▶ [ACTIVITY] In the data below, locate each line with the word "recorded" and list it.

▶ [DATA]
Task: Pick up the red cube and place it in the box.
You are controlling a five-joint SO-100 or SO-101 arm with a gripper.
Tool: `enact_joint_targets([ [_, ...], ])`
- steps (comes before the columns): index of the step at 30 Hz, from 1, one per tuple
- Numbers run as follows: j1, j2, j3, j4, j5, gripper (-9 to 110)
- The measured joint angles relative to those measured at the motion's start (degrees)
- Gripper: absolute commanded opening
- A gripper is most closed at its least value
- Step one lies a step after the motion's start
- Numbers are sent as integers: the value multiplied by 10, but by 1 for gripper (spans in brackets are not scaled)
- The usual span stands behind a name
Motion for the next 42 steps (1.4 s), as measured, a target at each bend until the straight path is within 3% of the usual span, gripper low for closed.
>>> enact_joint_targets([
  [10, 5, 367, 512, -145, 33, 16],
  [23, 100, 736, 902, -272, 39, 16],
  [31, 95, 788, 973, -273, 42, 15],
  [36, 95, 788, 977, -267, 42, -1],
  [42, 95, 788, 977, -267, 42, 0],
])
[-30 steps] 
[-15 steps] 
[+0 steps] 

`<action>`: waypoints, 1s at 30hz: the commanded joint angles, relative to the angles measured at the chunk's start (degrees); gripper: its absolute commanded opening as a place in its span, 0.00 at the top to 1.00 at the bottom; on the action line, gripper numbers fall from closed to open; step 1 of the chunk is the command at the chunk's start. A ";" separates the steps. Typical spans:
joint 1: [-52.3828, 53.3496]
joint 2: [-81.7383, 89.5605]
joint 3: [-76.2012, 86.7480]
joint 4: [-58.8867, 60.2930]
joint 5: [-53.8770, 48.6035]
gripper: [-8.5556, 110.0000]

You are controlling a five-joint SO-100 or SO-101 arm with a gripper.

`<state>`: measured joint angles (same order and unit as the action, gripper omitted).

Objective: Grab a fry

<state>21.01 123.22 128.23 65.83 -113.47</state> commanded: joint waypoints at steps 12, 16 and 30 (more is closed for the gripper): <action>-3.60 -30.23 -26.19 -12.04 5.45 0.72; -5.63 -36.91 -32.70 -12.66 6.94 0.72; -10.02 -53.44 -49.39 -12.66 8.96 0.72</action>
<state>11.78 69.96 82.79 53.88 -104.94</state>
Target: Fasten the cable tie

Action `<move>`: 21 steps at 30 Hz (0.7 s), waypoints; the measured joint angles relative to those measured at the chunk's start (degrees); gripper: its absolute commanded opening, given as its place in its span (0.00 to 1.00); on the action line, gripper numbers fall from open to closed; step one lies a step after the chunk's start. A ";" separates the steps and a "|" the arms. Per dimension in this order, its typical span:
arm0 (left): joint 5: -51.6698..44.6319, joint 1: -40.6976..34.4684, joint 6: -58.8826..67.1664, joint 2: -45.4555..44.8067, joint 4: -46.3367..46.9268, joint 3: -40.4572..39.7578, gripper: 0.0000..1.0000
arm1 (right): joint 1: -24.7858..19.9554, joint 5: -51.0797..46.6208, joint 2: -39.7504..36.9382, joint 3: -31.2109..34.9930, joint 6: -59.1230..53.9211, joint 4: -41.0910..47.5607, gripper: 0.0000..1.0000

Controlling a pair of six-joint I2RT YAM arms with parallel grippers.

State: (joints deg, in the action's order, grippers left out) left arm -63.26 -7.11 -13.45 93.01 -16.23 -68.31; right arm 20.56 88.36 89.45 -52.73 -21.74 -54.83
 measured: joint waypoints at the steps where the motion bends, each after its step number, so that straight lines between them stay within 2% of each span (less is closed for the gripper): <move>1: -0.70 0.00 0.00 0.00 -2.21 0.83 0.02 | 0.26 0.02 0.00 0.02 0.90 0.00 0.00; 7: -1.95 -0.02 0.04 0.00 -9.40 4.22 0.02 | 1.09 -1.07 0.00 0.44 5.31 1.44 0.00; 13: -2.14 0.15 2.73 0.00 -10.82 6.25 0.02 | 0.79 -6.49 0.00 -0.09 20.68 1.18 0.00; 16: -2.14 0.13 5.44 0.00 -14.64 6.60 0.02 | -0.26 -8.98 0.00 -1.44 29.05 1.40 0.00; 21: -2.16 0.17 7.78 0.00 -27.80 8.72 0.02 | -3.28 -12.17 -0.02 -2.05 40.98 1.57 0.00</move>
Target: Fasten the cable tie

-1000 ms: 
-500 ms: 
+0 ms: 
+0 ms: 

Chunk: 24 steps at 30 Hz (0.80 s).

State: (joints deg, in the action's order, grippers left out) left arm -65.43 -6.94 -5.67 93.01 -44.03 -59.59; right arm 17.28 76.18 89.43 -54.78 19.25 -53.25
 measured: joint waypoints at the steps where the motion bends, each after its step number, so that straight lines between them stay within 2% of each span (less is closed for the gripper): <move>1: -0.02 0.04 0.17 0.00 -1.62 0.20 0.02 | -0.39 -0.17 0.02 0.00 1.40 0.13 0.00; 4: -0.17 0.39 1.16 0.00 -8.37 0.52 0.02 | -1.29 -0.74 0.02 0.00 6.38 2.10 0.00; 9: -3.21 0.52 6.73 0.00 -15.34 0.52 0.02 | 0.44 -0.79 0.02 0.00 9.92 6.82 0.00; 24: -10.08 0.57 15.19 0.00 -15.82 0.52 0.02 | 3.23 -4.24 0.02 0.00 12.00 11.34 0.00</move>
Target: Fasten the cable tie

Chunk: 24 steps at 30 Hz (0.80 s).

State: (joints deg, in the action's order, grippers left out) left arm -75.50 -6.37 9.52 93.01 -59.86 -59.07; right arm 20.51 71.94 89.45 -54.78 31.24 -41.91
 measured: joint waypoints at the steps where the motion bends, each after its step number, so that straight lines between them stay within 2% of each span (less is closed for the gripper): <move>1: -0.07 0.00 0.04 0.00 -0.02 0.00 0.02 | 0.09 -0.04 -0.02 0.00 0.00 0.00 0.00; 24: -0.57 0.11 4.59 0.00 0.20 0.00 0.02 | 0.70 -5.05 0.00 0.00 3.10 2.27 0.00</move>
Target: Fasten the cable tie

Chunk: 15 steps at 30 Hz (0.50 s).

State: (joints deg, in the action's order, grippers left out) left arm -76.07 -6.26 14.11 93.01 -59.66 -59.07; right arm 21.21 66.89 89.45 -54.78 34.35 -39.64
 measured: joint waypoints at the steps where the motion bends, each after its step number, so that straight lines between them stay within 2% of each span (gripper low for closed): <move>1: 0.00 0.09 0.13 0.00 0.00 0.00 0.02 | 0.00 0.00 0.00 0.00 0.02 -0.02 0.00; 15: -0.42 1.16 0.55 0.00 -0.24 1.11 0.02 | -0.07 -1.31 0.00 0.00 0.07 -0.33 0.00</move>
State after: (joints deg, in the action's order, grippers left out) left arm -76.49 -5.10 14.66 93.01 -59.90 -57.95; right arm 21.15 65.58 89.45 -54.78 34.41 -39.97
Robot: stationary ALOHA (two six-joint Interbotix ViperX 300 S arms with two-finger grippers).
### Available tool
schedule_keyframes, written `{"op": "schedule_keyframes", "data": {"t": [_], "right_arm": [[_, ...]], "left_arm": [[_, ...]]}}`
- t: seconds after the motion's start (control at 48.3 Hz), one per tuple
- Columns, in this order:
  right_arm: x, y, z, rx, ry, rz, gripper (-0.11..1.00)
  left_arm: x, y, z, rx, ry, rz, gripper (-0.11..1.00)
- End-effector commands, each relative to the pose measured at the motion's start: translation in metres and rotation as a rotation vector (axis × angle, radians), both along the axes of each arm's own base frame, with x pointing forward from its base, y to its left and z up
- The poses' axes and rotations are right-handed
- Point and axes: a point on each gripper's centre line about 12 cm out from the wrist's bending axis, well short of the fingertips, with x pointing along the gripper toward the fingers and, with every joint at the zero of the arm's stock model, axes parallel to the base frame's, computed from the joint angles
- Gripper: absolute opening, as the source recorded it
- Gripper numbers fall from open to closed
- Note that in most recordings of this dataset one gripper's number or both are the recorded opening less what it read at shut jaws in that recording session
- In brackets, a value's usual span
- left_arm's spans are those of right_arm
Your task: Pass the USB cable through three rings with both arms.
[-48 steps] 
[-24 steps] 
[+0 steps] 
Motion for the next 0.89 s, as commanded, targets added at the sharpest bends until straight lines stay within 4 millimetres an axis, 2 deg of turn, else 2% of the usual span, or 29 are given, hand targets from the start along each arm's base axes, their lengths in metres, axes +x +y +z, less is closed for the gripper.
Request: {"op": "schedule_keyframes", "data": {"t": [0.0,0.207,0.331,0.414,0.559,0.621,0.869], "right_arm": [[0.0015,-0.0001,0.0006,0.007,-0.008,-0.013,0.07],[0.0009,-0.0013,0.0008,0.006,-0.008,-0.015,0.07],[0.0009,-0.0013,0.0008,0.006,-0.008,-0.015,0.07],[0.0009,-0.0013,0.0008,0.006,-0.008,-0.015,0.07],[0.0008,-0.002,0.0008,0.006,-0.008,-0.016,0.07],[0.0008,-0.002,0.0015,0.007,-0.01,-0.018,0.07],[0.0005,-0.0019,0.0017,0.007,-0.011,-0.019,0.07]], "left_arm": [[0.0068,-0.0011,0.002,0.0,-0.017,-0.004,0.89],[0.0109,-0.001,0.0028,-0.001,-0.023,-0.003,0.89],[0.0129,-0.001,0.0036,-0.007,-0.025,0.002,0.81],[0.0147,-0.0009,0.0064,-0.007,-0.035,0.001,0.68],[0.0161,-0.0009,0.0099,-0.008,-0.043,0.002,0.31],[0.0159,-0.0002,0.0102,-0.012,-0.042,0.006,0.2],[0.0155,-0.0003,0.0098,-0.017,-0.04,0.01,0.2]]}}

▶ [SOLUTION FOR THIS PROBLEM]
- Gripper: absolute opening, as the source recorded it
- Note that in most recordings of this dataset one gripper's number or both are the recorded opening less what it read at shut jaws in that recording session

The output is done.